State = a belief state (set of world states) Action = applied to all states in the belief set simultaneously Goal: reach a belief state where all members are goal states Successor: B’ = {s’ : s’ = RESULT(s, a), s ∈ B}

Key Property: Coercion

Actions can reduce the size of the belief state by forcing outcomes that constrain possibilities.

Example: Sensorless vacuum world - Initial belief state: all 8 states (location × dirt configurations) - Action “Suck”: removes dirt states → reduces belief state - Action “Right then Left”: may coerce agent to known location

A sensorless plan succeeds if it drives the belief state to a subset of goal states regardless of which world state was actually true.


Contingency Problem: Percept-Based Conditional Plans

When the agent HAS sensors, it can observe percepts and branch the plan:

[action_1,
  if percept_A: [action_2a, ...],
  if percept_B: [action_2b, ...]
]

At each AND node (percept branch), the plan must succeed for all possible percepts.
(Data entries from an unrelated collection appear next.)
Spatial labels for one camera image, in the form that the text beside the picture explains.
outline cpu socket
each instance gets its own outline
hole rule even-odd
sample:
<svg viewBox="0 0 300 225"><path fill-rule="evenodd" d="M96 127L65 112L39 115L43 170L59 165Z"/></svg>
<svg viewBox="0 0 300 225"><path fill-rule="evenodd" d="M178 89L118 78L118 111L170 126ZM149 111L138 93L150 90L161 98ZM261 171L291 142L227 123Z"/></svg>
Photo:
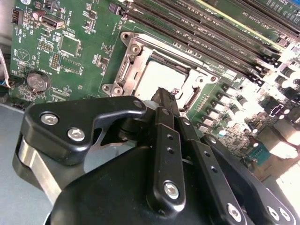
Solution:
<svg viewBox="0 0 300 225"><path fill-rule="evenodd" d="M151 100L157 89L165 88L175 95L182 114L194 105L206 84L218 82L209 66L175 46L146 34L123 32L127 46L113 84L102 90L111 97L132 95Z"/></svg>

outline cable
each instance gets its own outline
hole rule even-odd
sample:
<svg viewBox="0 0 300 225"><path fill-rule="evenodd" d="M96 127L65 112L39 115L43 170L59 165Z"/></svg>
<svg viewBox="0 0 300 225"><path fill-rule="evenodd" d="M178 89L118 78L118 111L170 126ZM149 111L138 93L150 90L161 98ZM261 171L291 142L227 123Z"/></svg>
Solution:
<svg viewBox="0 0 300 225"><path fill-rule="evenodd" d="M3 55L3 52L2 52L2 50L1 50L1 48L0 48L0 62L1 62L1 64L2 64L2 66L3 66L4 77L5 77L5 83L6 83L6 85L7 85L9 88L11 88L10 85L9 85L8 68L7 68L7 66L6 66L5 58L4 58L4 55Z"/></svg>

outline screw hole
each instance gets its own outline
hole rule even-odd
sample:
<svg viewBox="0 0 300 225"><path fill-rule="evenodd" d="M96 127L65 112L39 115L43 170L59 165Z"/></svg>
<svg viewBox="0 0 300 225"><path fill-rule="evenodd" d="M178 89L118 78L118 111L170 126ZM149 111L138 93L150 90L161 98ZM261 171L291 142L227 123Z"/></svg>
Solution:
<svg viewBox="0 0 300 225"><path fill-rule="evenodd" d="M208 152L204 152L204 154L207 156L207 157L210 157L210 154Z"/></svg>
<svg viewBox="0 0 300 225"><path fill-rule="evenodd" d="M167 150L168 150L168 152L169 152L170 154L174 154L174 153L175 153L175 151L174 151L172 148L167 148Z"/></svg>
<svg viewBox="0 0 300 225"><path fill-rule="evenodd" d="M133 101L133 103L134 103L137 107L139 107L139 108L142 108L142 107L143 107L143 105L141 104L141 102L138 101L138 100Z"/></svg>
<svg viewBox="0 0 300 225"><path fill-rule="evenodd" d="M164 114L170 115L169 111L167 109L163 109Z"/></svg>
<svg viewBox="0 0 300 225"><path fill-rule="evenodd" d="M167 137L172 141L174 140L173 136L172 135L167 135Z"/></svg>
<svg viewBox="0 0 300 225"><path fill-rule="evenodd" d="M215 168L215 167L211 167L211 170L214 172L214 173L217 173L218 172L218 170Z"/></svg>

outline gray surface
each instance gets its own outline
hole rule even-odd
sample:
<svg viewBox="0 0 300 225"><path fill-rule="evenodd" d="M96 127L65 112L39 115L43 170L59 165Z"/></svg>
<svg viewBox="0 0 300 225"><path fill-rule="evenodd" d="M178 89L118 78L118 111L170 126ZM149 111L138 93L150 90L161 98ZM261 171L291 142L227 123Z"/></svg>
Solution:
<svg viewBox="0 0 300 225"><path fill-rule="evenodd" d="M0 106L0 118L0 225L42 225L50 202L12 167L23 115Z"/></svg>

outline silver screw
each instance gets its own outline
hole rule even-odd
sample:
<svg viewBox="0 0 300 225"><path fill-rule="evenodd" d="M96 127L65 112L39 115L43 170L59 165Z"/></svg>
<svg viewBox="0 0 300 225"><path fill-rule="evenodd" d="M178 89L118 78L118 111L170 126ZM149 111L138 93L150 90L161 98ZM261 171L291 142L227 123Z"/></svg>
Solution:
<svg viewBox="0 0 300 225"><path fill-rule="evenodd" d="M31 0L21 0L21 3L27 6L31 3Z"/></svg>
<svg viewBox="0 0 300 225"><path fill-rule="evenodd" d="M133 44L130 49L133 54L138 54L141 51L141 48L137 44Z"/></svg>
<svg viewBox="0 0 300 225"><path fill-rule="evenodd" d="M48 113L41 116L41 121L47 125L55 125L58 123L58 118L57 116Z"/></svg>
<svg viewBox="0 0 300 225"><path fill-rule="evenodd" d="M209 136L208 139L209 139L213 144L216 144L216 143L217 143L216 139L213 138L213 137L211 137L211 136Z"/></svg>
<svg viewBox="0 0 300 225"><path fill-rule="evenodd" d="M167 182L164 185L165 193L172 199L178 199L179 191L175 184Z"/></svg>
<svg viewBox="0 0 300 225"><path fill-rule="evenodd" d="M137 107L139 107L139 108L142 108L142 107L143 107L142 103L141 103L140 101L138 101L138 100L133 101L133 103L134 103Z"/></svg>
<svg viewBox="0 0 300 225"><path fill-rule="evenodd" d="M117 95L121 95L123 92L123 89L120 87L116 87L116 88L114 88L113 92Z"/></svg>
<svg viewBox="0 0 300 225"><path fill-rule="evenodd" d="M187 120L187 119L183 119L183 122L185 123L185 124L187 124L187 125L190 125L191 123Z"/></svg>
<svg viewBox="0 0 300 225"><path fill-rule="evenodd" d="M282 208L279 208L279 211L280 211L280 213L281 213L281 215L287 220L287 221L291 221L291 217L289 216L289 214L287 214L287 212L284 210L284 209L282 209Z"/></svg>
<svg viewBox="0 0 300 225"><path fill-rule="evenodd" d="M271 208L270 206L268 206L267 209L268 209L269 213L271 214L271 216L272 216L276 221L279 221L279 220L280 220L278 213L277 213L273 208Z"/></svg>
<svg viewBox="0 0 300 225"><path fill-rule="evenodd" d="M81 129L78 128L71 128L67 132L67 136L76 142L81 142L84 140L85 135L84 132Z"/></svg>
<svg viewBox="0 0 300 225"><path fill-rule="evenodd" d="M230 216L232 216L235 221L237 221L237 222L242 221L242 215L240 214L239 210L234 205L228 203L227 210L228 210Z"/></svg>
<svg viewBox="0 0 300 225"><path fill-rule="evenodd" d="M166 115L170 115L170 113L167 109L163 109L163 113L166 114Z"/></svg>
Incremental Belief State Update

When agent takes action a and receives percept o:

B' = UPDATE(PREDICT(B, a), o)

This is the filtering operation. In probabilistic form (Ch.4.4, Ch.13), this becomes the Bayes filter.


Partially Observable Vacuum World Example

Agent knows its location (Left/Right) but NOT the dirt status of the other square.

Initial percept: (Left, Dirty) → agent knows it’s in Left with dirt, but doesn’t know right square.

Belief state: {[L,dirty_L,dirty_R=0], [L,dirty_L,dirty_R=1]}

After Suck: {[L,clean_L,dirty_R=0], [L,clean_L,dirty_R=1]} — reduced to 2 states

After “Right”: {[R,clean_L,dirty_R=0], [R,clean_L,dirty_R=1]}

After percept at R: if “Dirty” observed → belief = {[R,clean_L,dirty_R=1]} — single state known.


The belief state space is exponentially larger than the world state space: - n world states → 2^n possible belief states - But most are unreachable from natural initial beliefs

In practice, belief states remain small if: - Percepts are informative (rapidly reduce uncertainty) - Actions have predictable effects


Connection to POMDP

Partial observability + stochastic outcomes + probabilities = Partially Observable MDP (POMDP).

POMDP policy: maps belief state (probability distribution over states) to actions.

DynamICCL: the RL agent observes local metrics (bandwidth, latency) but cannot observe global network state → naturally a POMDP setting. Belief-state search formalizes the intuition behind why the agent must maintain state history.